At one point, I stumbled upon a rare document housed at the New York Historical Society about an obscure debate in Kentucky’s Elkhorn Association in 1807 between Elijah Craig and Thomas Lewis on one side and Jacob Creath on the other. He didn’t know the source existed, so I excitedly scanned it and sent it his way. “Nicely done,” he wrote back. I was thrilled by the opportunity to finally return a favor.
Keith served as professor of Baptist history at Southeastern Baptist Theological Seminary for nearly three decades, impacting the lives of thousands of students. He edited important historical works of Baptist history for contemporary readers like respective volumes of Lottie Moon’s and Annie Armstrong’s letters and the debate between Francis Wayland and Richard Fuller on domestic slavery. He wrote the definitive history of the early years of the influential Elkhorn Baptist Association and made dozens of contributions to other edited volumes and academic journals. Aside from his own extensive writing output, Keith was also the editor for the America’s Baptists series at the University of Tennessee Press, an essential series for understanding the Baptist story in America. He worked diligently over his career to accurately and passionately tell that story.

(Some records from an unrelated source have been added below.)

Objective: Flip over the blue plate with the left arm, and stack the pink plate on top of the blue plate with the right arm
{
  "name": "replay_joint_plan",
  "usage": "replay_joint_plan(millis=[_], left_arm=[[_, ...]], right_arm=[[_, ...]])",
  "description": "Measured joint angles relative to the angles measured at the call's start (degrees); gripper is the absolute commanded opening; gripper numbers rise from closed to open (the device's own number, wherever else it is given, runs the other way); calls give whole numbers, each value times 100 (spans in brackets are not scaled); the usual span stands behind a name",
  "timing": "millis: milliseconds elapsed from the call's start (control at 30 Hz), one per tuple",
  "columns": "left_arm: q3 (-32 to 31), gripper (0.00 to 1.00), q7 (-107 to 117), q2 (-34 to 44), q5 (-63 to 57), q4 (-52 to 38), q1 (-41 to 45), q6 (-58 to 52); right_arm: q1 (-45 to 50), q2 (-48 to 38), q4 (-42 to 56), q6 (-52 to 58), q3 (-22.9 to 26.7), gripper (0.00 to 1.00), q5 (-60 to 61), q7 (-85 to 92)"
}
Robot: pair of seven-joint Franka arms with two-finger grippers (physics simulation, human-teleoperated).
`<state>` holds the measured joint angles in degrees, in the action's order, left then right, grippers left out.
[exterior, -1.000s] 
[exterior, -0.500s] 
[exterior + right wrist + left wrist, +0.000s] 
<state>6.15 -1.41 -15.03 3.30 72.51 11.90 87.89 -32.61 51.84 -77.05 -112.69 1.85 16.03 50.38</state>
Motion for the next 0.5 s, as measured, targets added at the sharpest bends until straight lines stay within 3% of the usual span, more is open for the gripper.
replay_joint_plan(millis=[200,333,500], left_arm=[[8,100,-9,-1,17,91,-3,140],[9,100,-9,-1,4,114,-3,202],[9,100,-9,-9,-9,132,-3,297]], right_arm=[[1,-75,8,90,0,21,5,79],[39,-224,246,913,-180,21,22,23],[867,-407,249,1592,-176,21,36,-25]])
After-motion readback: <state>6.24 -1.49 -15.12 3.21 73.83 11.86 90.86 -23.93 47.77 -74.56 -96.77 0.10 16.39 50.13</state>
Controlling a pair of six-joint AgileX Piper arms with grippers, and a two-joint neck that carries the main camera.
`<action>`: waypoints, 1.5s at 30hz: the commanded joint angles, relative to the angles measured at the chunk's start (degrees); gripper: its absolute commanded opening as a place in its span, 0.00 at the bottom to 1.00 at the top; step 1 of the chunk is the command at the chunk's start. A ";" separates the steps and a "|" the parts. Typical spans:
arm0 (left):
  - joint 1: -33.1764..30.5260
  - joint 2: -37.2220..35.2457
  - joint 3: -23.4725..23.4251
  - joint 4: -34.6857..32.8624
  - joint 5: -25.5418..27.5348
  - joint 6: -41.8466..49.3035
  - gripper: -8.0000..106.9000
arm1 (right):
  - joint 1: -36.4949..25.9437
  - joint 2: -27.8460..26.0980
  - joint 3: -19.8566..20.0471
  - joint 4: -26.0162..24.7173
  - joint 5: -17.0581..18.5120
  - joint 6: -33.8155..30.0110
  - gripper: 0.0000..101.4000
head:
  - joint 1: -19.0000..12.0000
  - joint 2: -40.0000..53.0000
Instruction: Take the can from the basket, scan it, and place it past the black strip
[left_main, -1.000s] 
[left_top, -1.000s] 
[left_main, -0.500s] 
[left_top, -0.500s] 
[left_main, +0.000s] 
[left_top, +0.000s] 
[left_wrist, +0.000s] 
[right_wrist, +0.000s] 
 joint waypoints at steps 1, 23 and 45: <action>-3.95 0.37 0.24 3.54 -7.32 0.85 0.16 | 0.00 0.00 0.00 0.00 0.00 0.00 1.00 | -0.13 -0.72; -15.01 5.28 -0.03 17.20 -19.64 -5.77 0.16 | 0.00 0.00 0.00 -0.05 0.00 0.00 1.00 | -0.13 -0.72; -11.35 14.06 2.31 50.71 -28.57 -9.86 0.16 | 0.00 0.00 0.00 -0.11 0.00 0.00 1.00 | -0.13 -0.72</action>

But more than anything Keith was a churchman. He was diagnosed with stage 4 lung cancer last summer and began treatments immediately thereafter. I checked in on him in November, and he told me that God was answering prayers and rejoiced that most days felt “normal.” He was working on slowly regaining strength and otherwise going about his business. But he was most excited about returning to teach his Sunday School class that Sunday. He invited me to come by if I was ever in the neighborhood. In all my conversations with Keith, he would glow anytime the topic of the local church came up. He cared deeply about the health of the Southern Baptist Convention and local churches. He worked in his own way to ensure that the churches to which he belonged remained steadfast in their commitment to the gospel of the Lord Jesus Christ.
Keith Harper leaves behind a weighty legacy of academic and ecclesial service, and his influence will certainly live on through his writings and in the many people impacted by his work and personal investment. In my mind, he will always be the “Dean of Frontier Kentucky Baptist History.” I’m sure that honor looks paltry to him now in the presence of Christ.